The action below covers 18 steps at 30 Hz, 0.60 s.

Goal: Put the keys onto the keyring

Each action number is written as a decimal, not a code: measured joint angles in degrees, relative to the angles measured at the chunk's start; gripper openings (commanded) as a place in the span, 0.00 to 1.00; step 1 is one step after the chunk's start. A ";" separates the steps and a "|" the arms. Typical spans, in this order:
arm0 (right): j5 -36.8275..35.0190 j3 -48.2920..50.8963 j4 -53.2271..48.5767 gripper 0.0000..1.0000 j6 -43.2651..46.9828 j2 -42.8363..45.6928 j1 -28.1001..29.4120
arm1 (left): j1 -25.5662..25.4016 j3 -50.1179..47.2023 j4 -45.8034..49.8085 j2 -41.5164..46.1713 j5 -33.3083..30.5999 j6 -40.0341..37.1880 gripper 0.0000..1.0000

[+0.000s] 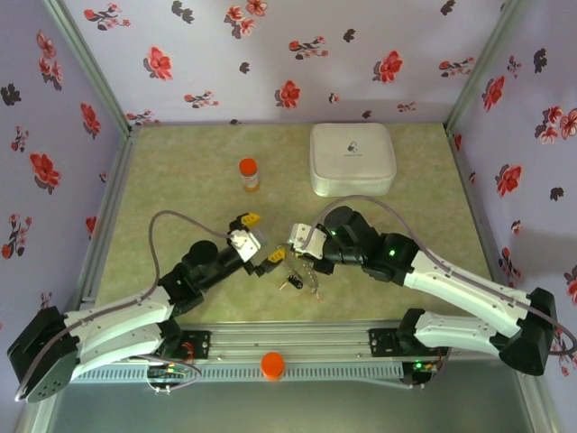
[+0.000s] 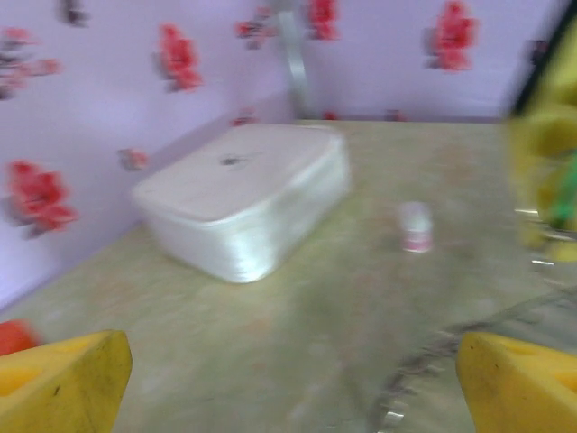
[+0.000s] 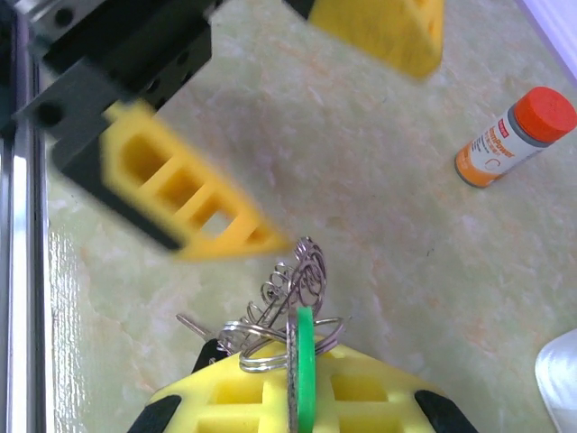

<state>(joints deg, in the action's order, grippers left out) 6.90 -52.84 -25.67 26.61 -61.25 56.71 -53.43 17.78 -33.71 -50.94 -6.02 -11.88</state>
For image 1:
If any large metal keyring with rings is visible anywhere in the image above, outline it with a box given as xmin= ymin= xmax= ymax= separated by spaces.
xmin=274 ymin=243 xmax=324 ymax=304

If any orange capped supplement bottle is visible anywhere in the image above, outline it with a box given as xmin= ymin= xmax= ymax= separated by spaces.
xmin=238 ymin=157 xmax=261 ymax=194

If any white medicine bag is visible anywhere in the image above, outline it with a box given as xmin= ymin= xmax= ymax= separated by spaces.
xmin=308 ymin=122 xmax=398 ymax=198

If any orange round cap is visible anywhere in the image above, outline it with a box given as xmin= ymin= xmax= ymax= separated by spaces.
xmin=260 ymin=351 xmax=286 ymax=383

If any grey metal panel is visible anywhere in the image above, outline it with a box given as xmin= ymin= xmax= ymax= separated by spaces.
xmin=17 ymin=360 xmax=560 ymax=433

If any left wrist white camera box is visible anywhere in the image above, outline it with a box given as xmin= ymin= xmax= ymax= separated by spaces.
xmin=226 ymin=225 xmax=263 ymax=263

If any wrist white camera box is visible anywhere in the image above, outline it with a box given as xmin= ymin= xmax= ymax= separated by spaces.
xmin=287 ymin=223 xmax=329 ymax=259
xmin=226 ymin=225 xmax=263 ymax=263

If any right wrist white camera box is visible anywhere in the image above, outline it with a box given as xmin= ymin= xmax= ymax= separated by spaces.
xmin=287 ymin=223 xmax=329 ymax=259

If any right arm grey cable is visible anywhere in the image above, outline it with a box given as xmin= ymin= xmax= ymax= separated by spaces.
xmin=301 ymin=194 xmax=577 ymax=389

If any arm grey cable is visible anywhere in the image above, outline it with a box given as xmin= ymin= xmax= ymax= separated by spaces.
xmin=13 ymin=210 xmax=235 ymax=402
xmin=301 ymin=194 xmax=577 ymax=389

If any left arm grey cable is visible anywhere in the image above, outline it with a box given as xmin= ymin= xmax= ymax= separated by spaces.
xmin=13 ymin=210 xmax=235 ymax=402

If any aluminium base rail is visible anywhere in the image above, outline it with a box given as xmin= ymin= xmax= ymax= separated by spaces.
xmin=42 ymin=318 xmax=540 ymax=364

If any grey slotted cable duct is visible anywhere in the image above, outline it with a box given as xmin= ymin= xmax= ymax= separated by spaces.
xmin=60 ymin=363 xmax=405 ymax=384

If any aluminium side rail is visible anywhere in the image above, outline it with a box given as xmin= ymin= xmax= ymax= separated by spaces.
xmin=71 ymin=125 xmax=142 ymax=319
xmin=444 ymin=125 xmax=528 ymax=324

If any aluminium corner post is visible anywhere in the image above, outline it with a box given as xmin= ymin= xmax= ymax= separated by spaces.
xmin=444 ymin=0 xmax=528 ymax=136
xmin=42 ymin=0 xmax=142 ymax=136

* [What needs to be done]: Are you able to set down all the lines above exactly, without any pictures?

* [Task output]:
The action below covers 18 steps at 30 Hz, 0.60 s.

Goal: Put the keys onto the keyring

Each action number is written as a decimal, not a code: measured joint angles in degrees, relative to the angles measured at the chunk's start; gripper openings (commanded) as a place in the span, 0.00 to 1.00; step 1 is one step after the chunk's start. A ";" separates the steps and a "|" the arms. Typical spans, in this order:
arm0 (right): j5 -36.8275..35.0190 j3 -48.2920..50.8963 j4 -53.2271..48.5767 gripper 0.0000..1.0000 j6 -43.2651..46.9828 j2 -42.8363..45.6928 j1 -28.1001..29.4120
arm1 (left): j1 -25.5662..25.4016 j3 -50.1179..47.2023 j4 -45.8034..49.8085 j2 -41.5164..46.1713 j5 -33.3083..30.5999 j6 -40.0341..37.1880 gripper 0.0000..1.0000

[+0.000s] 
[+0.000s] 
[+0.000s] 

<state>(joints deg, in the action's order, grippers left out) 6.90 -52.84 -25.67 26.61 -61.25 56.71 -53.43 17.78 -33.71 -50.94 -6.02 -11.88</state>
For image 1:
If any large metal keyring with rings is visible anywhere in the image above, outline it with a box given as xmin= ymin= xmax= ymax= separated by spaces.
xmin=274 ymin=243 xmax=324 ymax=304

If any orange capped supplement bottle is visible anywhere in the image above, outline it with a box given as xmin= ymin= xmax= ymax= separated by spaces.
xmin=238 ymin=157 xmax=261 ymax=194

If any white medicine bag is visible anywhere in the image above, outline it with a box given as xmin= ymin= xmax= ymax= separated by spaces.
xmin=308 ymin=122 xmax=398 ymax=198

If any orange round cap is visible anywhere in the image above, outline it with a box given as xmin= ymin= xmax= ymax= separated by spaces.
xmin=260 ymin=351 xmax=286 ymax=383

If any grey metal panel is visible anywhere in the image above, outline it with a box given as xmin= ymin= xmax= ymax= separated by spaces.
xmin=17 ymin=360 xmax=560 ymax=433

If any left wrist white camera box is visible anywhere in the image above, outline it with a box given as xmin= ymin= xmax= ymax= separated by spaces.
xmin=226 ymin=225 xmax=263 ymax=263

If any wrist white camera box is visible anywhere in the image above, outline it with a box given as xmin= ymin= xmax= ymax= separated by spaces.
xmin=287 ymin=223 xmax=329 ymax=259
xmin=226 ymin=225 xmax=263 ymax=263

If any right wrist white camera box is visible anywhere in the image above, outline it with a box given as xmin= ymin= xmax= ymax= separated by spaces.
xmin=287 ymin=223 xmax=329 ymax=259

If any right arm grey cable is visible anywhere in the image above, outline it with a box given as xmin= ymin= xmax= ymax= separated by spaces.
xmin=301 ymin=194 xmax=577 ymax=389

If any arm grey cable is visible anywhere in the image above, outline it with a box given as xmin= ymin= xmax= ymax= separated by spaces.
xmin=13 ymin=210 xmax=235 ymax=402
xmin=301 ymin=194 xmax=577 ymax=389

If any left arm grey cable is visible anywhere in the image above, outline it with a box given as xmin= ymin= xmax= ymax= separated by spaces.
xmin=13 ymin=210 xmax=235 ymax=402

If any aluminium base rail is visible anywhere in the image above, outline it with a box given as xmin= ymin= xmax= ymax= separated by spaces.
xmin=42 ymin=318 xmax=540 ymax=364

If any grey slotted cable duct is visible anywhere in the image above, outline it with a box given as xmin= ymin= xmax= ymax= separated by spaces.
xmin=60 ymin=363 xmax=405 ymax=384

If any aluminium side rail is visible anywhere in the image above, outline it with a box given as xmin= ymin= xmax= ymax= separated by spaces.
xmin=71 ymin=125 xmax=142 ymax=319
xmin=444 ymin=125 xmax=528 ymax=324

If any aluminium corner post is visible anywhere in the image above, outline it with a box given as xmin= ymin= xmax= ymax= separated by spaces.
xmin=444 ymin=0 xmax=528 ymax=136
xmin=42 ymin=0 xmax=142 ymax=136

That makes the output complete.